> **TASK TO COMPLETE**
Count up the lines below containing the word "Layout", and give the result with no other words.

> **PROVIDED DATA**

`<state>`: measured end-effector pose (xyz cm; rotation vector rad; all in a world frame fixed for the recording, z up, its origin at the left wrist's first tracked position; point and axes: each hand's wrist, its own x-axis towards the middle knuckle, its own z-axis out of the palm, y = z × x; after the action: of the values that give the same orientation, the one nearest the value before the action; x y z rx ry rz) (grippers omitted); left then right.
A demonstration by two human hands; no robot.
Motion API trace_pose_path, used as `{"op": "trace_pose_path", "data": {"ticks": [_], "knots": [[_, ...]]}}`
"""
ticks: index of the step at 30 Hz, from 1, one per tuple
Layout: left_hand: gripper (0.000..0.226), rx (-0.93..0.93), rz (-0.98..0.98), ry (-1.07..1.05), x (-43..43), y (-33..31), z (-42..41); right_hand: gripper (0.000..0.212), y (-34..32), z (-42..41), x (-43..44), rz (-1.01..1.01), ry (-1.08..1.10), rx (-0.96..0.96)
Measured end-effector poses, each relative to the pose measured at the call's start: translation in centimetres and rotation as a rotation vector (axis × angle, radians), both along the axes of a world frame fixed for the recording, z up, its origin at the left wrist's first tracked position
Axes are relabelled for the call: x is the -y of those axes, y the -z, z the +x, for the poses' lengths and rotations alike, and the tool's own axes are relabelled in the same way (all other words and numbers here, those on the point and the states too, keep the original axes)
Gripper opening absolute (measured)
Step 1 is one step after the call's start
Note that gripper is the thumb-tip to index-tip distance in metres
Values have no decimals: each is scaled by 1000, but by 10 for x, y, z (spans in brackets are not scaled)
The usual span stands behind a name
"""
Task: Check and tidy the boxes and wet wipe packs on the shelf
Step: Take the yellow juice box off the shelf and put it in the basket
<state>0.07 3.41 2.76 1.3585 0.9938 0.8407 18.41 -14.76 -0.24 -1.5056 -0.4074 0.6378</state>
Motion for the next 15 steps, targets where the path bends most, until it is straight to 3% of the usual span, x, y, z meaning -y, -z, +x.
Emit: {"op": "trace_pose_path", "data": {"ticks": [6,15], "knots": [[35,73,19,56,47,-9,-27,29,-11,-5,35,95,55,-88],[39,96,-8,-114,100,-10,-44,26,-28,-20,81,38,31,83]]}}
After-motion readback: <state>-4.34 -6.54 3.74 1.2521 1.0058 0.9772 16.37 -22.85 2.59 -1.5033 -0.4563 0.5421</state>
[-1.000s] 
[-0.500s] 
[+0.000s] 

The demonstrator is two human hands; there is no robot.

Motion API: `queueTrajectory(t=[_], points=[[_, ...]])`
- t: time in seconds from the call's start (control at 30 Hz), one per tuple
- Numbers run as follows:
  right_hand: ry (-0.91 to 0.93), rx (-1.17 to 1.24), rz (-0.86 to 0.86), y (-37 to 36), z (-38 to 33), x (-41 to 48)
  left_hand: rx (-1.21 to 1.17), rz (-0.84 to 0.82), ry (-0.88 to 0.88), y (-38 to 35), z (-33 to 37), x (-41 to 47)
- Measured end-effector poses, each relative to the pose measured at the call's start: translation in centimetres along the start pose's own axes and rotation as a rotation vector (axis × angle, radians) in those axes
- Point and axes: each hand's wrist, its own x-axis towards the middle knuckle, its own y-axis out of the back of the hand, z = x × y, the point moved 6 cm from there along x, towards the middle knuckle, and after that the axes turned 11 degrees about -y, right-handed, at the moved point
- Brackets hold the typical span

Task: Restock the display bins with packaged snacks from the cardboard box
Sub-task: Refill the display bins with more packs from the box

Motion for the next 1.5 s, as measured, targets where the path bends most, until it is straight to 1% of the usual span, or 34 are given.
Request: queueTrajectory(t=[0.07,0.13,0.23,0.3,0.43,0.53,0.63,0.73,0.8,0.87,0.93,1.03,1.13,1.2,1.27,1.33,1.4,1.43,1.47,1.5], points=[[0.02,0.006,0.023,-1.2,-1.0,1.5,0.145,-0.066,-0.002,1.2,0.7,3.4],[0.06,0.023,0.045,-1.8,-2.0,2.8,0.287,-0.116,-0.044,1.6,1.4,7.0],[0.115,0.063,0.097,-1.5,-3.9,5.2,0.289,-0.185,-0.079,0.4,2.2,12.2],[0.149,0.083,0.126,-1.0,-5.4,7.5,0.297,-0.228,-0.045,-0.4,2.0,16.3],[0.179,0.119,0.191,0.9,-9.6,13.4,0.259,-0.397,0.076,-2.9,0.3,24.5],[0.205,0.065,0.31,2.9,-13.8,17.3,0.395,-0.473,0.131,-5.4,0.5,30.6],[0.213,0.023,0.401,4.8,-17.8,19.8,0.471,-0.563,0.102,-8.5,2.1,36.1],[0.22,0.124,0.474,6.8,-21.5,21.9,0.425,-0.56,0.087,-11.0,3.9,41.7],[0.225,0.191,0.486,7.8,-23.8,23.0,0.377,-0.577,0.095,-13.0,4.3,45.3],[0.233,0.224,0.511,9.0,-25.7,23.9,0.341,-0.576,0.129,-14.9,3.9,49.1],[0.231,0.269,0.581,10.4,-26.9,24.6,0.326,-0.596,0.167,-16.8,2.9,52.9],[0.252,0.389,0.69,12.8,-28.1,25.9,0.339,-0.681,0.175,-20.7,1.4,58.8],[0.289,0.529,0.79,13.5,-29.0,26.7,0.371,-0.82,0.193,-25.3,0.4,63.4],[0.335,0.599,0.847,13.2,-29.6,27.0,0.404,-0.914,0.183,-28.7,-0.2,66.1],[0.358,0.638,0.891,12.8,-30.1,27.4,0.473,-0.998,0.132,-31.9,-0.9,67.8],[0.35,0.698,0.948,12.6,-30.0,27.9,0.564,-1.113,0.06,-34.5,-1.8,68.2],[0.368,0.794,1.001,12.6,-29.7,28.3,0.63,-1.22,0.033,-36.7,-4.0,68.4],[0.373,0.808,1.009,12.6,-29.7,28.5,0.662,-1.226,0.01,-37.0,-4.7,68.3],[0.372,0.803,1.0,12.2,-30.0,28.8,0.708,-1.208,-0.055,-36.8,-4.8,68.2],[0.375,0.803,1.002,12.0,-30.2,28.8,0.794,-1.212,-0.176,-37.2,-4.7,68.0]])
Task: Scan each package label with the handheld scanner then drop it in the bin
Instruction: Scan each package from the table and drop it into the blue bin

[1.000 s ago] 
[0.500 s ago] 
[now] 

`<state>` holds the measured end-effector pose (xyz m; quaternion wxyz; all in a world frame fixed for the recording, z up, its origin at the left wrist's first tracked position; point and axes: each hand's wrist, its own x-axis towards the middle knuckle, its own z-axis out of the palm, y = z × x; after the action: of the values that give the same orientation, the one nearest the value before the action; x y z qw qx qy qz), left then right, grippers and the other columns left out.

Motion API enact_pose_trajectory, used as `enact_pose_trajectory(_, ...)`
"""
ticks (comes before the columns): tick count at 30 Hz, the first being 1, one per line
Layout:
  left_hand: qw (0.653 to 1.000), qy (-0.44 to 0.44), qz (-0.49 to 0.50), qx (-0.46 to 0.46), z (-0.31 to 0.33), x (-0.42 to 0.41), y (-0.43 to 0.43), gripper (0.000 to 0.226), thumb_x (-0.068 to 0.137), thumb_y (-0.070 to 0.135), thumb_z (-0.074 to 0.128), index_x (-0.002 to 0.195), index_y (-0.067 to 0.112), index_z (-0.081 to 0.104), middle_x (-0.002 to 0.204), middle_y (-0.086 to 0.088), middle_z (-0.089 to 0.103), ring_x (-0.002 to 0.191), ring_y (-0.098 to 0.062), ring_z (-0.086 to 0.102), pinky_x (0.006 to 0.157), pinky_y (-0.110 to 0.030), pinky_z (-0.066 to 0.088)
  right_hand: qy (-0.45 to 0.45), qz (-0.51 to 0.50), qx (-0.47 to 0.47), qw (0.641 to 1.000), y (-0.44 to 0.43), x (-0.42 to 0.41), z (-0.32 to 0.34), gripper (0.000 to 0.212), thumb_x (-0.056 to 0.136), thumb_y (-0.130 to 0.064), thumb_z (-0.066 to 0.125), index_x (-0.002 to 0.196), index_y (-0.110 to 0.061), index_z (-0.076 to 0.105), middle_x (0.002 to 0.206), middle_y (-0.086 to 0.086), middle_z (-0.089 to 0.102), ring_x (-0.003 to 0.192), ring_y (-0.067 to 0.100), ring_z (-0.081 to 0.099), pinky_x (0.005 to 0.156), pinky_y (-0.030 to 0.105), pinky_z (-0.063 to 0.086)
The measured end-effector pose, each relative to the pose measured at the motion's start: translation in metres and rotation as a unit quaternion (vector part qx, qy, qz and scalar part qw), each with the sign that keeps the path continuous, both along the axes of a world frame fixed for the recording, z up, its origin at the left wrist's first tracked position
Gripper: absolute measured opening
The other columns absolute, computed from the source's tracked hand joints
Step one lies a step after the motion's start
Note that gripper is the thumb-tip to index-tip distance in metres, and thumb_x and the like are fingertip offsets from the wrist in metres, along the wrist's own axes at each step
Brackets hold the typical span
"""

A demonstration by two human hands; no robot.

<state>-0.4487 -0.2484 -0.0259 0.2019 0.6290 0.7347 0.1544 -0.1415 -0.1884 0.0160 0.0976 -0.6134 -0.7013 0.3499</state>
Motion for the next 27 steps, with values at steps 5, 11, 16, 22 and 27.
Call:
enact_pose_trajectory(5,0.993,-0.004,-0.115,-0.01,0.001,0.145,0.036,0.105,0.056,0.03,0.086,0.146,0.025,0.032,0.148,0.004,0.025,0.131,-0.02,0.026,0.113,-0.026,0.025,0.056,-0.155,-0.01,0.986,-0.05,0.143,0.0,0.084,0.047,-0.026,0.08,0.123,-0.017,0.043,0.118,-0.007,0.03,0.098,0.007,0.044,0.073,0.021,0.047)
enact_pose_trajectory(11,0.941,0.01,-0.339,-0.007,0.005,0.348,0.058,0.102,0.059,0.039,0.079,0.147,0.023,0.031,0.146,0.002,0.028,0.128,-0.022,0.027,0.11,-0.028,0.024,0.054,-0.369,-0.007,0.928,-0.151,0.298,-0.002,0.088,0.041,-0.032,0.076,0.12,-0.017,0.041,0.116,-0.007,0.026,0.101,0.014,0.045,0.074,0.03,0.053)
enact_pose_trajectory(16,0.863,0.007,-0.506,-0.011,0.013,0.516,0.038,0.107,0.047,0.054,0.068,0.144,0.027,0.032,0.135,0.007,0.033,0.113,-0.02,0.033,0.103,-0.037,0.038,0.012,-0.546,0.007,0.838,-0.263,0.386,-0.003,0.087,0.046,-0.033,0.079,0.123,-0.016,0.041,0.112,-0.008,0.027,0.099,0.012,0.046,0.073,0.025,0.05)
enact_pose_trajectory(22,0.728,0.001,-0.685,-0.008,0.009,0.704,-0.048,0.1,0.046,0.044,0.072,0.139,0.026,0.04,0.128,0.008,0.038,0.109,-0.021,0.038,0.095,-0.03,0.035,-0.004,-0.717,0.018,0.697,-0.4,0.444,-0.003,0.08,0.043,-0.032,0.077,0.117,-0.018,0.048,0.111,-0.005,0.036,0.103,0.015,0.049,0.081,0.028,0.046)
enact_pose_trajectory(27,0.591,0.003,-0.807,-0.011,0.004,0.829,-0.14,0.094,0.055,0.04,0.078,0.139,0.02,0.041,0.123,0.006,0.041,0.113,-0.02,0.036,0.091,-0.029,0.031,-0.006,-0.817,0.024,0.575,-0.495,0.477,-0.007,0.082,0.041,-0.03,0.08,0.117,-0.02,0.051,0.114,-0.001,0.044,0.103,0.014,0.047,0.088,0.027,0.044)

> **RESPONSE TO THE TASK**
2